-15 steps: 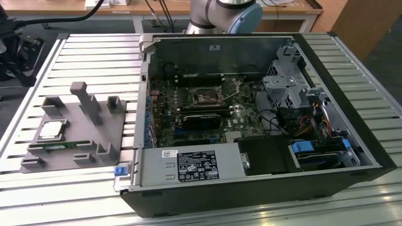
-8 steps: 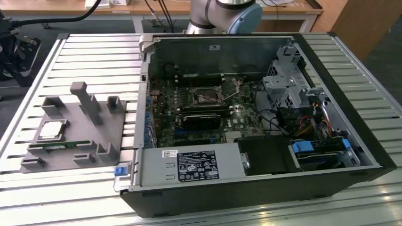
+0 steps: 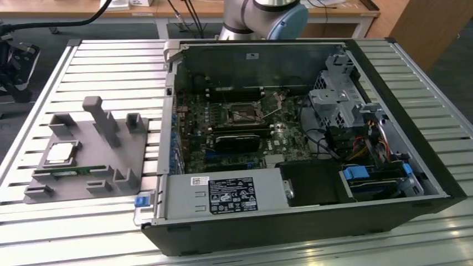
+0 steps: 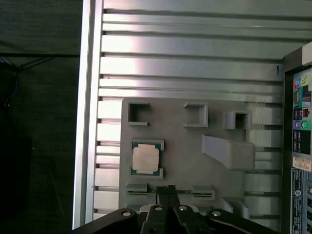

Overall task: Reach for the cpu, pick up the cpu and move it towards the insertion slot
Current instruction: 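Pick up the cpu and move it towards the insertion slot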

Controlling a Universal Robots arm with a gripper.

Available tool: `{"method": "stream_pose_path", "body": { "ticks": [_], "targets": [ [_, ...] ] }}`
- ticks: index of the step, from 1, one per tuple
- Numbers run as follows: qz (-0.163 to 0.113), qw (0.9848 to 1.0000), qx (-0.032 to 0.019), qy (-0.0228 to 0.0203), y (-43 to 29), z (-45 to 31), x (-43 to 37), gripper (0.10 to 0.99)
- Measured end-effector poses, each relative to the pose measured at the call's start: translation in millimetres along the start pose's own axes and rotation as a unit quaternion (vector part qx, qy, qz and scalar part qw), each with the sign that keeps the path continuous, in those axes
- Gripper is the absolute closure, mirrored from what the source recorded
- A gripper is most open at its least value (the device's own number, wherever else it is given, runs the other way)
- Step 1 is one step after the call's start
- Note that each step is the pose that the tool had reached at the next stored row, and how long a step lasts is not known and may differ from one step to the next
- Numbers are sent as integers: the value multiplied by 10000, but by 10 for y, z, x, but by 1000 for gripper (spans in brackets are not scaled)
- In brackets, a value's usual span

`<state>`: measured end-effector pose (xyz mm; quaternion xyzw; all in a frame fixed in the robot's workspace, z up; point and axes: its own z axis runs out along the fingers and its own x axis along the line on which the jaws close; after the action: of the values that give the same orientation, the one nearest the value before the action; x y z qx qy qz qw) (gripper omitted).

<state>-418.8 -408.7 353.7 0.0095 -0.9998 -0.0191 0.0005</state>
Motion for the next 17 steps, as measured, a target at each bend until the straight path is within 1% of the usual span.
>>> {"method": "stream_pose_path", "body": {
  "ticks": [4,14,15,16,17],
  "targets": [
    [-1,10000,-1,-1,-3,15,38,980],
    [0,10000,0,-1,-20,46,42,980],
    [0,10000,0,0,-21,49,42,973],
    [0,10000,0,-1,-23,54,42,918],
    [0,10000,0,0,-24,58,42,918]
  ]
}}
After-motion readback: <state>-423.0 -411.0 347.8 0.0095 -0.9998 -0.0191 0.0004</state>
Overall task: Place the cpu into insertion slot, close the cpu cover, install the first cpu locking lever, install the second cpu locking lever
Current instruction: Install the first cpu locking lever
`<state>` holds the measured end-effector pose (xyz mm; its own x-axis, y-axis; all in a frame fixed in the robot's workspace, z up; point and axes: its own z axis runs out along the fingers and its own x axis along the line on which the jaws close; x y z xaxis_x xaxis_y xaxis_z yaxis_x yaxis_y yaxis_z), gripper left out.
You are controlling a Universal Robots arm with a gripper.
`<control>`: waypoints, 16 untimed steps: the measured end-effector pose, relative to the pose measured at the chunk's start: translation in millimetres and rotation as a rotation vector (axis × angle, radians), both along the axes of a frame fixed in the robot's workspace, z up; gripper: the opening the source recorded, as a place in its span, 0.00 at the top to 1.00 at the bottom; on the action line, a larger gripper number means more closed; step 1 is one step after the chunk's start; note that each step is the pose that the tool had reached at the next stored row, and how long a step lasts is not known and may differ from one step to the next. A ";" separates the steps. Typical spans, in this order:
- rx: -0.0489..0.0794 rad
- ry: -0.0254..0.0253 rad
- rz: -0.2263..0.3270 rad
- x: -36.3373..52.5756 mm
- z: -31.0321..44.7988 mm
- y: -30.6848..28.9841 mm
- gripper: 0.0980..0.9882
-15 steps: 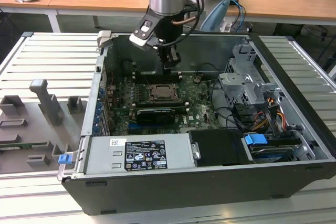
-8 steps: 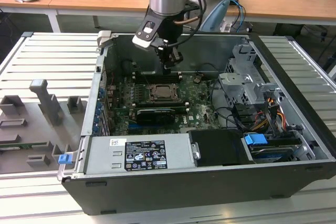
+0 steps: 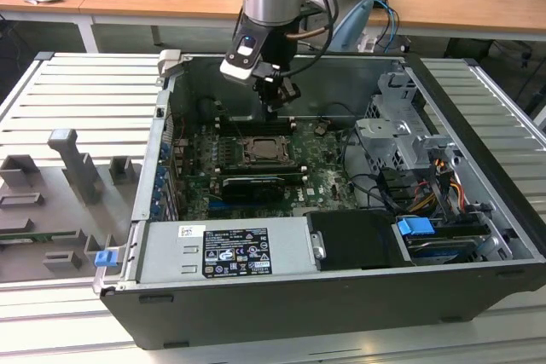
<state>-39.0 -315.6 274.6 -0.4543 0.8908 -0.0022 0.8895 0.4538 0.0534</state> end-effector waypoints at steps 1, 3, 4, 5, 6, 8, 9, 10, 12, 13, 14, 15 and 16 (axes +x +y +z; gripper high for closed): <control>0.000 0.0000 0.009 0.0 0.0 -0.1 0.99; 0.000 0.0001 0.028 0.0 0.0 -0.3 0.99; 0.000 0.0001 0.036 0.0 0.0 -0.3 0.99; 0.000 0.0001 0.048 0.0 0.0 -0.3 0.99; 0.000 0.0000 0.061 0.0 0.0 -0.3 0.99; 0.000 0.0000 0.088 0.0 0.0 -0.4 0.99; 0.000 0.0001 0.104 0.0 0.0 -0.4 0.99; 0.000 0.0001 0.123 0.0 0.0 -0.4 0.99; 0.000 0.0000 0.180 0.0 0.0 -0.4 0.99; 0.000 0.0001 0.204 0.0 -0.1 -0.3 0.99; 0.000 0.0000 0.215 0.0 0.0 -0.4 0.99; 0.000 0.0000 0.227 0.0 0.0 -0.4 0.99; 0.000 0.0000 0.244 0.0 -0.1 -0.4 0.99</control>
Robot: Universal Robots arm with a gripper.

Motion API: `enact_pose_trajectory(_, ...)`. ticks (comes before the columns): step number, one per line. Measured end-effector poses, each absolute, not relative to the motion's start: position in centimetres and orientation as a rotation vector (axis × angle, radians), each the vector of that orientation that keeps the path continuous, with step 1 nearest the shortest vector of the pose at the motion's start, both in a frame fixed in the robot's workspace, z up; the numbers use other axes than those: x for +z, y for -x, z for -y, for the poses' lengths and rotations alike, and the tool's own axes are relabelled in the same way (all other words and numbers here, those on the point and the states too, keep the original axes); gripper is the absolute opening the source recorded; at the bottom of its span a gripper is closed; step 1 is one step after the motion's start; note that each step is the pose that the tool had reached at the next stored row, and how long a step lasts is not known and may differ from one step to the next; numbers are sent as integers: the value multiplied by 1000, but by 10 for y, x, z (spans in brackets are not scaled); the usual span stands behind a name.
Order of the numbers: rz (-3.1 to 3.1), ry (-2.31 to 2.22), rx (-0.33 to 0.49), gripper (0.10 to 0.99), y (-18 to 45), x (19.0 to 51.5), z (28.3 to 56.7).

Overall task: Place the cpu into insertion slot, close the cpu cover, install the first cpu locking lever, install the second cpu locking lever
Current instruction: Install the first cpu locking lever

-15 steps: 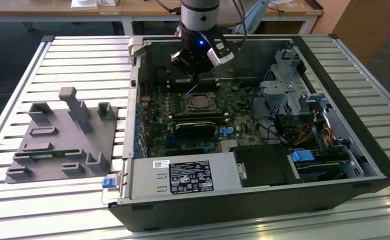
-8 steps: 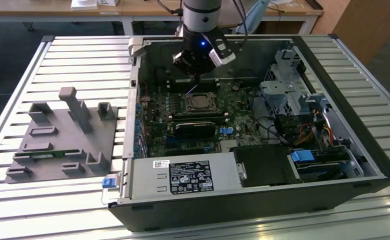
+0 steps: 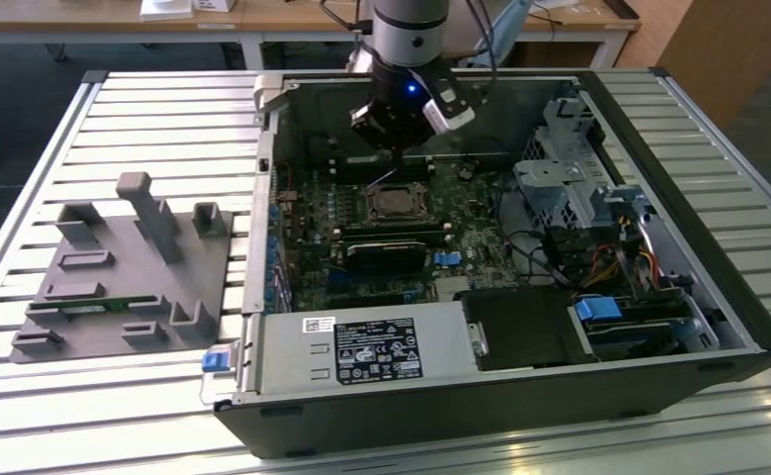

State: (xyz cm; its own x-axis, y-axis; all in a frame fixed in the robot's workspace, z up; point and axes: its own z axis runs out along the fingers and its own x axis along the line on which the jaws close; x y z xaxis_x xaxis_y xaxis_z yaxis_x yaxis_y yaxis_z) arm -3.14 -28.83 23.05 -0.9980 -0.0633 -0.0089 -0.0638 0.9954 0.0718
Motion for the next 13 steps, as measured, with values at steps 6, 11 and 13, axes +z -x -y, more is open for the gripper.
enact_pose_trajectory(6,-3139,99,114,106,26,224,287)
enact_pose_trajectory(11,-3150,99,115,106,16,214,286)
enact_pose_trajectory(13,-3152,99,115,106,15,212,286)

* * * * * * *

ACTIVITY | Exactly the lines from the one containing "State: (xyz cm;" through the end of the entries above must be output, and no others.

TASK RESPONSE |
State: (xyz cm; its own x-axis, y-axis; all in a frame fixed in the robot's workspace, z up; point and axes: its own z axis runs out along the fingers and its own x axis along the line on which the jaws close; x y z xaxis_x xaxis_y xaxis_z yaxis_x yaxis_y yaxis_z) arm -3.14 -28.83 23.05 -0.9980 -0.0633 -0.0089 -0.0638 0.9954 0.0718
Motion for the next 13 steps, as measured, with values at steps 6, 11 and 13, axes +z -x -y, more is open for the gripper.
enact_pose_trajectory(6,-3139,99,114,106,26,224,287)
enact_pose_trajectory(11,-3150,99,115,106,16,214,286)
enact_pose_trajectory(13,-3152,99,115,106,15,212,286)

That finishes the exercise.